** Opening Data block **

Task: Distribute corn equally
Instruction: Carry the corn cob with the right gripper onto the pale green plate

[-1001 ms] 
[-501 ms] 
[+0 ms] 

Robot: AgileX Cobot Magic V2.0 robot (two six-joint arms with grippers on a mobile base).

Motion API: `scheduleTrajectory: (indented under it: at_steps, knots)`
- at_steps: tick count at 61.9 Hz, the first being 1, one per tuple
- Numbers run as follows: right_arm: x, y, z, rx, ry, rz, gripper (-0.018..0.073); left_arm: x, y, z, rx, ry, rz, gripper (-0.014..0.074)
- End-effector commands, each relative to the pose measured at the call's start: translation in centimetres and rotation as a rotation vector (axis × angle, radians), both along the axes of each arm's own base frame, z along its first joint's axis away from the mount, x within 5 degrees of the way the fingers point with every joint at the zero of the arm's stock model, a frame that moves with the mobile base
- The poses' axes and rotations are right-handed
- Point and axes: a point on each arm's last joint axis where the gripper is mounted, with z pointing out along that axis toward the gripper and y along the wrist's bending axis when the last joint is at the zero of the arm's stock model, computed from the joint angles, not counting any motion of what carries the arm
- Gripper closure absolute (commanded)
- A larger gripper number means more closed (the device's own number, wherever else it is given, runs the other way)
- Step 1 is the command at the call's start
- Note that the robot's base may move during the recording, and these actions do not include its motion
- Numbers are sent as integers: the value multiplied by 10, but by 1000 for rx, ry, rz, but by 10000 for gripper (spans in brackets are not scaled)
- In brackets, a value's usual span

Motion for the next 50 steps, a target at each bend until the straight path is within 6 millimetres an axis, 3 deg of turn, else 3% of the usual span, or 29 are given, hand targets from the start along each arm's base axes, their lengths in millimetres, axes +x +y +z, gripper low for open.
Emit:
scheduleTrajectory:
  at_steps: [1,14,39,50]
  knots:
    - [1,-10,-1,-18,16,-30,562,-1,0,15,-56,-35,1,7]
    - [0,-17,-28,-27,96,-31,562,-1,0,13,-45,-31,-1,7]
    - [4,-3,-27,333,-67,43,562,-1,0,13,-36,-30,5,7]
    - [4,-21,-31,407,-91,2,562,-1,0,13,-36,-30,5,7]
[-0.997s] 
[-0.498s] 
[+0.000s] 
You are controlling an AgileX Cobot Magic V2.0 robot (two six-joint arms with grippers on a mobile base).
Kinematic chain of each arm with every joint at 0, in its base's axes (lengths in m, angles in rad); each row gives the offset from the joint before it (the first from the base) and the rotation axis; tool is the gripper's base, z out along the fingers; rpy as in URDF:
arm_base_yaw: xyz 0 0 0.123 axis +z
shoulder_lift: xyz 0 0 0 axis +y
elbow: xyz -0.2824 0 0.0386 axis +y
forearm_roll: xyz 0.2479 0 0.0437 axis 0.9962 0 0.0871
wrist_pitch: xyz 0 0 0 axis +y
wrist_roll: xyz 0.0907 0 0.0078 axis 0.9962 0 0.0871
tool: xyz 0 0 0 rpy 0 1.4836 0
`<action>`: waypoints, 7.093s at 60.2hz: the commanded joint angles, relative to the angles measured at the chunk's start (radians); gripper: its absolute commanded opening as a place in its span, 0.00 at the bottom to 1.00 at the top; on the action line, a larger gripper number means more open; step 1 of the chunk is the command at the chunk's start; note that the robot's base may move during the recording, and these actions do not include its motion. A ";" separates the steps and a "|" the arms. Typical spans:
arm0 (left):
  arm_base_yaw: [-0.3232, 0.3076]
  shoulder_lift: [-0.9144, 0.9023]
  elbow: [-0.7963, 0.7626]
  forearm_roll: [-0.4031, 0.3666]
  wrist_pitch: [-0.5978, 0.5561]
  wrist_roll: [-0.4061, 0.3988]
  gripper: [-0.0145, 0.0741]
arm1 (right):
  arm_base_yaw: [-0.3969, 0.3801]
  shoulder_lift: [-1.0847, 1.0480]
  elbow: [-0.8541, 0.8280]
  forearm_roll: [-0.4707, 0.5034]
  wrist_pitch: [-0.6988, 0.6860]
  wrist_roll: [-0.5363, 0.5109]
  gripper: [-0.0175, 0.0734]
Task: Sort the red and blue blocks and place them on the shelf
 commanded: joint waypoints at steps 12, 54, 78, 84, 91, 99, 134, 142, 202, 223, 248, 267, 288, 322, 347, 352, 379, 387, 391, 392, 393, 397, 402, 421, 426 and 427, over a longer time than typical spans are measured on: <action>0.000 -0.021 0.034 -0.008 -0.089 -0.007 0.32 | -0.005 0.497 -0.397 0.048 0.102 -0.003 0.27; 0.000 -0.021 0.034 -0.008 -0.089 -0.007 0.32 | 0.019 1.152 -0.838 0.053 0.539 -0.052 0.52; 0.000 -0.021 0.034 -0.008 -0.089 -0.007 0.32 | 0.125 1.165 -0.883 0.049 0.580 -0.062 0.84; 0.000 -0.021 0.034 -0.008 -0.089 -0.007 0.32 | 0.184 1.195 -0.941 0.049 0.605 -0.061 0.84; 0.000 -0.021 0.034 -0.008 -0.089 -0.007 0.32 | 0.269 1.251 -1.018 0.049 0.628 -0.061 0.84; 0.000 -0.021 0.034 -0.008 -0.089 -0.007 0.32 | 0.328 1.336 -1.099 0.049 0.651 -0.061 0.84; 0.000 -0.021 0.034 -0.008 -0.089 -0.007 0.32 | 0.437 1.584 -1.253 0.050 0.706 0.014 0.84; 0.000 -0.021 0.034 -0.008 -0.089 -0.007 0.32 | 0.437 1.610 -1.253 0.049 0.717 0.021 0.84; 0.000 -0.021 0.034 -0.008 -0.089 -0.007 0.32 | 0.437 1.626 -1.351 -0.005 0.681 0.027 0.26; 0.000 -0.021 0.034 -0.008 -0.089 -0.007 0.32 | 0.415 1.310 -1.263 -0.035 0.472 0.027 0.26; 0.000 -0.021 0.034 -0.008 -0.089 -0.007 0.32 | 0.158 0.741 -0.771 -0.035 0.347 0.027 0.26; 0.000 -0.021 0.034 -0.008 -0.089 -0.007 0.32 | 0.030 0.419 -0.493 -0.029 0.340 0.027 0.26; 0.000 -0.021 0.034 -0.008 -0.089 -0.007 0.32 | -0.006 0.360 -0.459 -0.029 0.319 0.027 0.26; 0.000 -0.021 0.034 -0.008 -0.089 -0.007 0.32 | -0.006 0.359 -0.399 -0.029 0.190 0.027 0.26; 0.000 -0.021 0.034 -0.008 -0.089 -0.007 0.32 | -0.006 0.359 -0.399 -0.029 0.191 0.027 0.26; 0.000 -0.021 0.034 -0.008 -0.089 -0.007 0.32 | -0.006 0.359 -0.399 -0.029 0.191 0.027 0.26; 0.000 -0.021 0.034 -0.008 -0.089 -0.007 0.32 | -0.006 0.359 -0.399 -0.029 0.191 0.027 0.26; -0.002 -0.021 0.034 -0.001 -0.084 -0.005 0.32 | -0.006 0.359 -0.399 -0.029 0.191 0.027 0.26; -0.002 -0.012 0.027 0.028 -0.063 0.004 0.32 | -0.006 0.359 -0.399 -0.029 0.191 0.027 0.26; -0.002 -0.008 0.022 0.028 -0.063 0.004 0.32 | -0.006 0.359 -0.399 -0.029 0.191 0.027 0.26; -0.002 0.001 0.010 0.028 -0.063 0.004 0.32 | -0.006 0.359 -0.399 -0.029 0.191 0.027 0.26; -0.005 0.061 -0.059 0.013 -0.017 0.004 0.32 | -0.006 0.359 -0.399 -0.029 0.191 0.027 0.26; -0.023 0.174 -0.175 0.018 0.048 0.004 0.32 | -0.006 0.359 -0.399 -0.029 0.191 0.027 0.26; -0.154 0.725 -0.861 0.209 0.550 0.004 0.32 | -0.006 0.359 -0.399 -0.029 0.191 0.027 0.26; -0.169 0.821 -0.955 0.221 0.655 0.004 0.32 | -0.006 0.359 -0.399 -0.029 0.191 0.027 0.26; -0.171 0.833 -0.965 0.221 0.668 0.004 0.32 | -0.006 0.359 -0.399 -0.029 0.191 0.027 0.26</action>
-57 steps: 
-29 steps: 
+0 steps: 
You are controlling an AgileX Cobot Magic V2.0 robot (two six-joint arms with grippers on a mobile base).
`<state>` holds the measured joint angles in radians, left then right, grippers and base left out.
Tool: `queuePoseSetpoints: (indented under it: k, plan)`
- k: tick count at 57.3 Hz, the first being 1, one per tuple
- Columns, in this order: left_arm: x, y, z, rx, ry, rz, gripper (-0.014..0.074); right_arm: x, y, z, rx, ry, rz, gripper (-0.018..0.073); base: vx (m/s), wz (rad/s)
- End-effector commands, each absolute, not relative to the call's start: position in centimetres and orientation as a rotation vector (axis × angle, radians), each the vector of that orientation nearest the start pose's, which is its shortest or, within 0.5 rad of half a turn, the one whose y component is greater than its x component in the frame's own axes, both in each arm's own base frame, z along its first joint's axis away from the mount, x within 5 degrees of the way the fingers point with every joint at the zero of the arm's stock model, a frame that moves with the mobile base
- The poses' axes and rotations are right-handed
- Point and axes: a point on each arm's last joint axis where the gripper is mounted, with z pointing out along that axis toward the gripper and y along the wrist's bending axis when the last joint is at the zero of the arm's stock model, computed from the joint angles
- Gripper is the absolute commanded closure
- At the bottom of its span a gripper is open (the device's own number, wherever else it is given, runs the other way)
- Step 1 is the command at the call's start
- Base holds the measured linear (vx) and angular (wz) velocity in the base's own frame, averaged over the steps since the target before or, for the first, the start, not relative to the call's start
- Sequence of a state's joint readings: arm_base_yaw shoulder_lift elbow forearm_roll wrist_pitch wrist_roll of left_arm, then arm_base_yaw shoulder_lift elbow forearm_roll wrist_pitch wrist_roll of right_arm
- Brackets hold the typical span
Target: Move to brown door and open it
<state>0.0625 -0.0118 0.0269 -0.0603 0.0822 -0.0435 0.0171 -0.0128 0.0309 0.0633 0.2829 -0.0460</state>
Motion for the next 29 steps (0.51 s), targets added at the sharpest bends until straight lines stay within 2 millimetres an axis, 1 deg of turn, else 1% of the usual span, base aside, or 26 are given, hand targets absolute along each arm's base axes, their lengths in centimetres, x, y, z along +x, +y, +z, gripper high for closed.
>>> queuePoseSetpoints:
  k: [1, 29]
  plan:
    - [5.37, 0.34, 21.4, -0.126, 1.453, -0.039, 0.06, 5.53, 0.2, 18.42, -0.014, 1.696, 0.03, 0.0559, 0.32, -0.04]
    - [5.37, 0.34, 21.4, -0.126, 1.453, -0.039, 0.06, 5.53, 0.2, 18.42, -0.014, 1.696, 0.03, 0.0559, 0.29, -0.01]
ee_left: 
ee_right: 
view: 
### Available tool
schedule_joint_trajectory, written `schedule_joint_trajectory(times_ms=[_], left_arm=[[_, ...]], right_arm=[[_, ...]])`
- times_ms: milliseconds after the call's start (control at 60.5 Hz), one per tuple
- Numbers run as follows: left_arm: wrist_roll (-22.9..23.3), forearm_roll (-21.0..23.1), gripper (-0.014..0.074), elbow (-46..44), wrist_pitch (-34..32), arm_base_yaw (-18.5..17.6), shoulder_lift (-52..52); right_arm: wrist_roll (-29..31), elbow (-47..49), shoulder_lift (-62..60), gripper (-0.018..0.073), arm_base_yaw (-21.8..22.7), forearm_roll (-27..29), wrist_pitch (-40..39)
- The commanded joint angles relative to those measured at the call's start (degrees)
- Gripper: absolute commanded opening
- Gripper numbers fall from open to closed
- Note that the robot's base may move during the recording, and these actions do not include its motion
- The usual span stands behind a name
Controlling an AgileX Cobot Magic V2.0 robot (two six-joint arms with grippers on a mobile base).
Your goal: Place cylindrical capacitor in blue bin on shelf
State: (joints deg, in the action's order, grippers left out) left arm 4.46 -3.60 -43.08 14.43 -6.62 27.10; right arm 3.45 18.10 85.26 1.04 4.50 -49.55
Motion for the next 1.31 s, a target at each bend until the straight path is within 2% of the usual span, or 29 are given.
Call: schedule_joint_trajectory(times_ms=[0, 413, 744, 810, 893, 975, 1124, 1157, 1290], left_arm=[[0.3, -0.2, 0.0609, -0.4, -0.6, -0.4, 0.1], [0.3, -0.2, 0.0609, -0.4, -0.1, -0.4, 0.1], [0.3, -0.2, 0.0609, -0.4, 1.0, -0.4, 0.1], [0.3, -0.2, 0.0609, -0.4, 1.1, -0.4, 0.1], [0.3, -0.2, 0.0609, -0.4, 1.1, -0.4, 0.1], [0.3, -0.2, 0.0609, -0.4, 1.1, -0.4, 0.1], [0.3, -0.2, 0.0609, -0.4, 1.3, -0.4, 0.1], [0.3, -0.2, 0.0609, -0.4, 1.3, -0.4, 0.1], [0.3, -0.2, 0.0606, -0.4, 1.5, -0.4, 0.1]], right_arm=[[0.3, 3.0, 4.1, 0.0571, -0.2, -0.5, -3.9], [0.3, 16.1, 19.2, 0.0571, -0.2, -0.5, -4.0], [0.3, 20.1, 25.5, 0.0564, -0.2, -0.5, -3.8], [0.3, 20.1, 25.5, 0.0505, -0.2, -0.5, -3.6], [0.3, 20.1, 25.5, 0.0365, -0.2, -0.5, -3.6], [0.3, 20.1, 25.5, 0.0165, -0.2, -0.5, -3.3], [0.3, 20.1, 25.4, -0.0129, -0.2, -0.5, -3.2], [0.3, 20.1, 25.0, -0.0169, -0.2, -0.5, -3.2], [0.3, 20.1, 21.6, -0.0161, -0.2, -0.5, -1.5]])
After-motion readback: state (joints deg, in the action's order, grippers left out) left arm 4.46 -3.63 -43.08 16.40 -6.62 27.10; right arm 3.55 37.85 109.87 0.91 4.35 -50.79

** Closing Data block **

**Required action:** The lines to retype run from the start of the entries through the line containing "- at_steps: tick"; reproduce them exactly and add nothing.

**Reply:**
Task: Distribute corn equally
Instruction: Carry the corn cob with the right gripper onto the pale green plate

[-1001 ms] 
[-501 ms] 
[+0 ms] 

Robot: AgileX Cobot Magic V2.0 robot (two six-joint arms with grippers on a mobile base).

Motion API: `scheduleTrajectory: (indented under it: at_steps, knots)`
- at_steps: tick count at 61.9 Hz, the first being 1, one per tuple

That's the full output for the exercise.